Tally how many lines in the data hold the word "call", and give the result with no other text.

- _Information shown_:
-- -- --

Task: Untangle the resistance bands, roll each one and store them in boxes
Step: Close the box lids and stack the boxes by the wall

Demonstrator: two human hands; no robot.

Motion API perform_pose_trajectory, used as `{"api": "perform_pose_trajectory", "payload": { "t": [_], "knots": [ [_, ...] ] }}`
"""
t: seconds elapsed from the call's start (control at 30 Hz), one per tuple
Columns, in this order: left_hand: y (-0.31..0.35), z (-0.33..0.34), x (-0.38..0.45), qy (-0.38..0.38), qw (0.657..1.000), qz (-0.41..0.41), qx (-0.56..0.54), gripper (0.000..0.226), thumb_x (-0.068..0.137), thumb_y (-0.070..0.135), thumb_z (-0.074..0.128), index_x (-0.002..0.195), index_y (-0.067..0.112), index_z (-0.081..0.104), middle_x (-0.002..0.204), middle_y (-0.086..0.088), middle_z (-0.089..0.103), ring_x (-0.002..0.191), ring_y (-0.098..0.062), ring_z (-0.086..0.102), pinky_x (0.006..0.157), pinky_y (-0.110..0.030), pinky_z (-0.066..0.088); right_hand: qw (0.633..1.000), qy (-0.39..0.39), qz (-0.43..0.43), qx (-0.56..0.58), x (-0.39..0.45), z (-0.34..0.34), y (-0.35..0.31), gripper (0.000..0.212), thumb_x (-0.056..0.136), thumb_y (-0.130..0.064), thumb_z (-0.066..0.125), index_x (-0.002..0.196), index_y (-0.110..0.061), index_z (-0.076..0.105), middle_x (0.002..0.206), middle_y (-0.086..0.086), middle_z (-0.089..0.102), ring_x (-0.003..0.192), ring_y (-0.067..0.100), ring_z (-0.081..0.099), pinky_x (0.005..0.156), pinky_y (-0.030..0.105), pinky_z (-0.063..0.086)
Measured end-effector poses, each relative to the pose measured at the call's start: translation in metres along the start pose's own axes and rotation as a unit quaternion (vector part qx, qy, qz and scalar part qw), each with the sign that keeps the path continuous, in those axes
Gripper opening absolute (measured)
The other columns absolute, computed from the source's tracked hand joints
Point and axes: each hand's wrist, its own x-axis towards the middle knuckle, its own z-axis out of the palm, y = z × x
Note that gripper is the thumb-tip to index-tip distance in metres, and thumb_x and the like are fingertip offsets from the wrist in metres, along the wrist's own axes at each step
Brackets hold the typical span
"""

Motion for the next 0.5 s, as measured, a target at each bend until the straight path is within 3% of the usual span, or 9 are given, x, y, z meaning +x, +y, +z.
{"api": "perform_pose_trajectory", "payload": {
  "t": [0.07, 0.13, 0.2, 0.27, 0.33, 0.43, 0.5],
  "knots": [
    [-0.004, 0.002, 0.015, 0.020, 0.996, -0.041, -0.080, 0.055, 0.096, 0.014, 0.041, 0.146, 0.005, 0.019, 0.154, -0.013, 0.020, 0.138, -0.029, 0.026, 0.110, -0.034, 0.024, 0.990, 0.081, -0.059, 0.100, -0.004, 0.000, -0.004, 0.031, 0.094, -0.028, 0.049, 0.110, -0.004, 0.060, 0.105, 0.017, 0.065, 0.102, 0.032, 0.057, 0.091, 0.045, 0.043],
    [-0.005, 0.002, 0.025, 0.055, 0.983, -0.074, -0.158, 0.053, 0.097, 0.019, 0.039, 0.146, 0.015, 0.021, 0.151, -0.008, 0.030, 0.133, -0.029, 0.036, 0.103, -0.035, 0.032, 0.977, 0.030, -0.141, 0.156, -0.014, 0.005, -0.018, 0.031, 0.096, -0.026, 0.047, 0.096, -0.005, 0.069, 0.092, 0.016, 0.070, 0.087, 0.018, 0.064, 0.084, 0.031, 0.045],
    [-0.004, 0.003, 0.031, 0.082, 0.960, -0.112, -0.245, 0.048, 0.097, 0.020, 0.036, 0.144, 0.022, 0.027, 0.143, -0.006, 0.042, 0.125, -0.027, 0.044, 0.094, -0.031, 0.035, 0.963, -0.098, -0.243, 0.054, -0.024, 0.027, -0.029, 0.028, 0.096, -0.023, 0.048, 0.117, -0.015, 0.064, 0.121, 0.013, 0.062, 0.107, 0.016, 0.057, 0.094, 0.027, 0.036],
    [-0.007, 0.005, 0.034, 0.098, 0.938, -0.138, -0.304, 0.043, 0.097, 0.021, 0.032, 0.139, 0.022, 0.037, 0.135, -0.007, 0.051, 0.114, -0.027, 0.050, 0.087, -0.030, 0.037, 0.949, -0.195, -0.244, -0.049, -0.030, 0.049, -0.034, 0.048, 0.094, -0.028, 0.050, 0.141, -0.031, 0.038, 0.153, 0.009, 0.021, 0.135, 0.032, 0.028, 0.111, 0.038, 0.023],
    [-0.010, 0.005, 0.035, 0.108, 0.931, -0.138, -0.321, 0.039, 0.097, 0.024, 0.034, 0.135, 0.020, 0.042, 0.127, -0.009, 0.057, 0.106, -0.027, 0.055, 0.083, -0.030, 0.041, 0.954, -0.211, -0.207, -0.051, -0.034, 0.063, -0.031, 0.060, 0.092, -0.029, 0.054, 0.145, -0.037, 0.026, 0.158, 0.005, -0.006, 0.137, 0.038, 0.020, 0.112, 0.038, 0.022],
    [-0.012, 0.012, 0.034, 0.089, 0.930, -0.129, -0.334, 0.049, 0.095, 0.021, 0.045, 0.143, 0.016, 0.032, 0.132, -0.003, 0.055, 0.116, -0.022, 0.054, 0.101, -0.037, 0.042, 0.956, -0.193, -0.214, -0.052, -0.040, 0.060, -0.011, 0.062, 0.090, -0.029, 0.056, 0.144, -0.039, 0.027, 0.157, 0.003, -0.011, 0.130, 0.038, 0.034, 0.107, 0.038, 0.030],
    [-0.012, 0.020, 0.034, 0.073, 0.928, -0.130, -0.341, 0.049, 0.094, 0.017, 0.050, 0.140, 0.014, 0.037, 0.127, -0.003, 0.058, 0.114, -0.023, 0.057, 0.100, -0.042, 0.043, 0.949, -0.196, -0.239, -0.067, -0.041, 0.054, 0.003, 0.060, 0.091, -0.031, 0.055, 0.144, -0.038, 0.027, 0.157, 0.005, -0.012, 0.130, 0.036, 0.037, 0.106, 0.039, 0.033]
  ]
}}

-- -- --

- _Exercise answer_: 2